IX
Toute cette poésie de la vie domestique, tout ce beau poëme du foyer de famille, dont nous étions à notre insu témoins et acteurs dans notre Ithaque de Bourgogne, nous pénétrait jusqu'à la moelle de ses émotions. Ces émotions, qui n'étaient que les émotions de la nature et du coeur pour nous, auraient été les émotions de l'art pour un grand poëte primitif. C'étaient des pages de _la Bible_, c'étaient des pages d'Homère que ces journées. Nous l'ignorions, parce que nous étions trop enfants pour découvrir l'art suprême sous les simplicités de la vie paysanesque dont nous faisions partie; notre mère, aussi sensible et plus intelligente que nous, ne l'ignorait pas. Très-versée par les habitudes de sa piété dans _la Bible_, très-teinte des couleurs homériques dans son imagination par ses lectures de jeunesse sous des maîtres illustres, on voyait, à sa physionomie fine et sous-entendue devant les grandes scènes de la vie rurale, qu'elle en jouissait aussi naïvement que nous par le coeur, mais plus littérairement que nous par l'esprit.

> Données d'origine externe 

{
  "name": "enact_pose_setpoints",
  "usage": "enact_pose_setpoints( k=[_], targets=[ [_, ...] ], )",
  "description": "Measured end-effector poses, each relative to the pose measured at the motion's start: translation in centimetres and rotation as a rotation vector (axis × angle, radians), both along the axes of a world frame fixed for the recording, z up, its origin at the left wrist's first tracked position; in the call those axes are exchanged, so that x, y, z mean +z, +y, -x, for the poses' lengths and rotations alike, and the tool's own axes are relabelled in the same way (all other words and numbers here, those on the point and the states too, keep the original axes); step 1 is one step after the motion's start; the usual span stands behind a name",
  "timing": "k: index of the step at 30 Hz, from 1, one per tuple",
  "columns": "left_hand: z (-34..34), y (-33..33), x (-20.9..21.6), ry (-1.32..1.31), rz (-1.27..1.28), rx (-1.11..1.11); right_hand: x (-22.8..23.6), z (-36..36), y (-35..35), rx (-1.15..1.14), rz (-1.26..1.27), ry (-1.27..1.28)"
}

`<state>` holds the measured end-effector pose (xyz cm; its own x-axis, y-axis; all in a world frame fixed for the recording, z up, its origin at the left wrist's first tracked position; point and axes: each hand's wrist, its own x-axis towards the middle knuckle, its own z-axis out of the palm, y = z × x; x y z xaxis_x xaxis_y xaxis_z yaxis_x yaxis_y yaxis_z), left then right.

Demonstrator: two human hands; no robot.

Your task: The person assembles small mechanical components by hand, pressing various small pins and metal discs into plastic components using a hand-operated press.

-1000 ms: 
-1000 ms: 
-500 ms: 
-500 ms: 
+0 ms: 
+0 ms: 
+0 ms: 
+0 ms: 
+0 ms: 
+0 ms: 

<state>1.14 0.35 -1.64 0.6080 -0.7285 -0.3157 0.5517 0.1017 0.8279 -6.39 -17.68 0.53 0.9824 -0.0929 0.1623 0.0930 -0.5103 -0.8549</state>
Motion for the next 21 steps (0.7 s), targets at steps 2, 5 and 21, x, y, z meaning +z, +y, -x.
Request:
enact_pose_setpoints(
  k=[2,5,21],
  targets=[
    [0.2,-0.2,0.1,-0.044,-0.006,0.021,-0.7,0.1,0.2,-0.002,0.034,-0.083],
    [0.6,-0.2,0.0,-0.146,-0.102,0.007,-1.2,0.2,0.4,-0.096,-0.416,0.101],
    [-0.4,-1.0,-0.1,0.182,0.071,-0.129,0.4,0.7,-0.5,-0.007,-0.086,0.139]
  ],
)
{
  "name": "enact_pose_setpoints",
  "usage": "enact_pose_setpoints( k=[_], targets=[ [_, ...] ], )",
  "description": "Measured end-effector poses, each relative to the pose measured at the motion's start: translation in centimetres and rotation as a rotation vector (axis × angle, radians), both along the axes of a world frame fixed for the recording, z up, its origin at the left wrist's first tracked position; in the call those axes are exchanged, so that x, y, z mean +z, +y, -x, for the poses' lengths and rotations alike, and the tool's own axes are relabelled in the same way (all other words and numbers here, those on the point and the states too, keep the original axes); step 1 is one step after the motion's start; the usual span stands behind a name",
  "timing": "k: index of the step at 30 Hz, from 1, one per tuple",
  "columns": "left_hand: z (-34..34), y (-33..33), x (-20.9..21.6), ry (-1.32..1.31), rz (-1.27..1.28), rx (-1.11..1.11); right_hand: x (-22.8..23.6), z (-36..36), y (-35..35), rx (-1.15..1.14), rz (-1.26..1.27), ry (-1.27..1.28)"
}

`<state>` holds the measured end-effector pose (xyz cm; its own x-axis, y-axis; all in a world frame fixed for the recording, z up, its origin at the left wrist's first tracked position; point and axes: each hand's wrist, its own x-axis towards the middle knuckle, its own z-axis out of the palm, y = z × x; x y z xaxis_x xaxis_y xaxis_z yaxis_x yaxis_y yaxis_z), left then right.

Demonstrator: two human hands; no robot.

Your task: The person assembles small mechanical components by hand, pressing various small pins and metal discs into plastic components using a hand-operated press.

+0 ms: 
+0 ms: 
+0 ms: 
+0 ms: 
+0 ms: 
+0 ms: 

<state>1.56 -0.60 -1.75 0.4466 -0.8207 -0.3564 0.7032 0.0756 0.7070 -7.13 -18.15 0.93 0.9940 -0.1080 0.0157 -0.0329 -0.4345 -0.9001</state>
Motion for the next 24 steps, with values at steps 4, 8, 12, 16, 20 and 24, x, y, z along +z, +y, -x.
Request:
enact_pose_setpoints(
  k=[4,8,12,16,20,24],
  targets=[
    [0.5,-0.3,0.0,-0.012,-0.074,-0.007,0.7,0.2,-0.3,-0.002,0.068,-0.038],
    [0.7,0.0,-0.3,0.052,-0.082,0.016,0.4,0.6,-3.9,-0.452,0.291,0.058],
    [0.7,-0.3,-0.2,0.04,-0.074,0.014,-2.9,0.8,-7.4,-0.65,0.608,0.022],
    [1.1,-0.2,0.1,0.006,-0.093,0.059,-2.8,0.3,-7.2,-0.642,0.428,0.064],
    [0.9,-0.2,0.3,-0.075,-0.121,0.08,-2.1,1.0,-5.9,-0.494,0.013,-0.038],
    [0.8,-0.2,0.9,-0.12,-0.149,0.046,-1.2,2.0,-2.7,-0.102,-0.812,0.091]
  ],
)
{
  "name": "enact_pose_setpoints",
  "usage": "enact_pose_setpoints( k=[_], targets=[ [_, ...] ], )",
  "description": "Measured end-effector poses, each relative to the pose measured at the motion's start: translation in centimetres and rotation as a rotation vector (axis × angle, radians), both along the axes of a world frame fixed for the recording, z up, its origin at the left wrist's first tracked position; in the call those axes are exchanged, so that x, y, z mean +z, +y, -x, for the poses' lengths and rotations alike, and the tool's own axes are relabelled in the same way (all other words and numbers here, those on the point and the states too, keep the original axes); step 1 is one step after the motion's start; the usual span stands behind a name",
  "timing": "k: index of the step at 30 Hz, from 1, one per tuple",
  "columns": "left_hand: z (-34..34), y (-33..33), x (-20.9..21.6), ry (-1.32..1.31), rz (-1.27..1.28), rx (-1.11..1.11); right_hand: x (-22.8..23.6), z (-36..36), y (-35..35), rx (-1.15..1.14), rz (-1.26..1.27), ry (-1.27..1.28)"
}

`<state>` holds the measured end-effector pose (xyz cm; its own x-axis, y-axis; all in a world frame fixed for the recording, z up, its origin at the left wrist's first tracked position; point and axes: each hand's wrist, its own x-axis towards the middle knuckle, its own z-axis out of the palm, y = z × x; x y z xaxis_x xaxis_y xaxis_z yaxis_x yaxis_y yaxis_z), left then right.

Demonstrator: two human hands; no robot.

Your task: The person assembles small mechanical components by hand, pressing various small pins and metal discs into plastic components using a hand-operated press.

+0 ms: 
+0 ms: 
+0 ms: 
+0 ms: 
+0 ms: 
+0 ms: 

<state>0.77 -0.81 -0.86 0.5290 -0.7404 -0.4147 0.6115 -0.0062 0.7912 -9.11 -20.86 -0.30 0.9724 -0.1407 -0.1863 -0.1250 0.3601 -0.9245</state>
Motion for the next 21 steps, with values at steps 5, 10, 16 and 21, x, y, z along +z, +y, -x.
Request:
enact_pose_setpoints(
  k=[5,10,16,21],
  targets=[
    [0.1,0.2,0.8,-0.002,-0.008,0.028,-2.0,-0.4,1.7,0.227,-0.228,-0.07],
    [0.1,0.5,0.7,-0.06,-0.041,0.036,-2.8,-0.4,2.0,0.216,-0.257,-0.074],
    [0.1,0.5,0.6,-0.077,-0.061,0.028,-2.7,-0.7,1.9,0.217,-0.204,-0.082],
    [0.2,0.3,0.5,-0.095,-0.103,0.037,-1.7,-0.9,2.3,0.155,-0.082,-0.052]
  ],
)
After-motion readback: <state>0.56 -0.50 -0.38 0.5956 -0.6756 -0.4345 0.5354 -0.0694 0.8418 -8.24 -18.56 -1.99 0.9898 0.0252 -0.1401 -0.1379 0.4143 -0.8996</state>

À chacun de ces beaux ou gracieux tableaux des labours, des semailles, des foins, de la moisson, des glaneuses, des chars fleuris, des repas champêtres, des moutons rentrant ou sortant de la bergerie sous la garde des chiens, des taureaux présentant leur cou nerveux aux jougs entrelacés de feuillages pour écarter de leurs yeux les mouches; à ces épisodes des danses sur l'aire, des noces villageoises, et des cérémonies religieuses qui poétisent tout en rattachant tout au premier anneau qui porte le monde, une allusion inattendue à une de ses lectures, une citation d'un verset des Écritures, d'un vers traduit d'Homère ou de Virgile, d'un passage de Fénelon ou de Bernardin de Saint-Pierre, s'échappait comme involontairement de ses lèvres et gravait dans notre mémoire une empreinte juste et pittoresque du spectacle que nous avions sous les yeux.
On voyait que cette belle nature rustique, dont nous n'apercevions que la face extérieure, lui apparaissait double à elle, d'abord dans cette nature elle-même, et ensuite dans un miroir écrit de cette nature qui la reflétait à son âme.
Ce miroir, c'était un de ces livres dont elle faisait sa lecture ordinaire pendant que nous courions dans les prés ou dans les bois, car tous les livres au fond ne sont que des miroirs: celui qui ne sait pas lire ne voit qu'un monde; celui qui sait lire en voit deux.